Yeah, it’s a problem, Sanjay finally admitted, lamely. And it’s no small problem that the nation’s community of doctors has allowed itself to be buffaloed into killing tens-of-thousands of patients across the land who are denied life-saving treatments, while harming and killing many others with “vaccines” which deliver toxic spike proteins that damage blood vessels and organs.

Sanjay Gupta is now the discredited poster boy for American doctors-without-honor and a medical system in abject collapse. All this lying by the government, the doctors, and the news media led to “Joe Biden’s” dastardly “vaccine mandate” - and fake, too, since there is still no actual legal instrument behind it - that is the final insult to medicine as legions of health-care workers ranging from doctors and nurses to janitors quit their jobs rather than submit to forced “vaccinations.”

The vax mandate is in-step with the primary motive of the Democratic party’s neo-Jacobin program, which is to push people around, to coerce them to do things that common sense and the instinct for survival argue against, and then to punish the people sadistically when they refuse, and to do it for the sheer pleasure of inflicting harm on their enemies - who happen to be the citizens of the USA. That is your “Joe Biden” government, from top to bottom, a matrix of fakeness and malice.

The vax mandate is doing a stellar job of wrecking every other public service from sea to shining sea as police, firemen, EMTs, 911 operators, and soldiers in the US military demur from the shots. And, of course, there are all he private companies going along suicidally with the scheme: the airlines, the railroads, the truckers, the retailers, you name it, all shedding employees and the ability of the companies to function. Naturally, the news media is trying to hide the damage, but in another week the net effect will be of the world’s biggest-ever general strike. Every activity in the country will stand still; some activities will just crash-and-burn; and many will not return to their prior states-of-operation.

This is not just a matter of the kiddies missing their Christmas presents.
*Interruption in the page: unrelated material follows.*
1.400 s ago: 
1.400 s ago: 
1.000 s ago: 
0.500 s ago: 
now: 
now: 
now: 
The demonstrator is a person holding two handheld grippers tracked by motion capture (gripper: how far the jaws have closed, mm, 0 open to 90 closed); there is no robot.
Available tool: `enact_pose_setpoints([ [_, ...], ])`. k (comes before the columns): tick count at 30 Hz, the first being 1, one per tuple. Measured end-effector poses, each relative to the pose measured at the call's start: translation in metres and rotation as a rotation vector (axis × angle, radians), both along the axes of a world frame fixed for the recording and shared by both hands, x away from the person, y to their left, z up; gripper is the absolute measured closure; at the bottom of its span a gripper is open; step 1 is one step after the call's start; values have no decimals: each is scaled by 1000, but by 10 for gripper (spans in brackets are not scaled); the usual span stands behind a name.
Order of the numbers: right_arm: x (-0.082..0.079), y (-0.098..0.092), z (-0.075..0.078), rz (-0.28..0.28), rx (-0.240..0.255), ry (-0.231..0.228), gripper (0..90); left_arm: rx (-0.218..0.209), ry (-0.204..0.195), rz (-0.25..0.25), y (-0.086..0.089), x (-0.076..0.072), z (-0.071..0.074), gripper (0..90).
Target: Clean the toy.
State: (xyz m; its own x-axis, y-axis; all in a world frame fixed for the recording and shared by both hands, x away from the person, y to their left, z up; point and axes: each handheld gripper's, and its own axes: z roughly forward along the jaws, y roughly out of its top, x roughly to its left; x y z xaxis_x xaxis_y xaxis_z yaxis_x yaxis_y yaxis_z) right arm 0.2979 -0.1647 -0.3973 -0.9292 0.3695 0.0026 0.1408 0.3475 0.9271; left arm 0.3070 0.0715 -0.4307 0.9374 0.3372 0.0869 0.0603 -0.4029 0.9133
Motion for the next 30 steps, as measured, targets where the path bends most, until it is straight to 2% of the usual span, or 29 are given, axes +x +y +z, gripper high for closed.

That’s just a dumb-ass sentimental ruse to divert your attention from the entire armature of American life imploding at warp speed. Christmas presents! How about no food, no gasoline, no heat, no money, and no public safety? That’s where this is taking us, and in the fast lane. And it hardly matters whether the financial markets manage to stay artificially levitated. Reality has already discounted the financial markets because they have forfeited their basic function, which is to signal the true price of everything. The true price of a society lying to itself about everything will be the sickness and death of the society.

We must be very close to a clear majority of the people in America recognizing the danger we are in and identifying the source of that danger. When that moment arrives, will we be able to do anything about it? It may take extraordinary measures not seen before in our political history."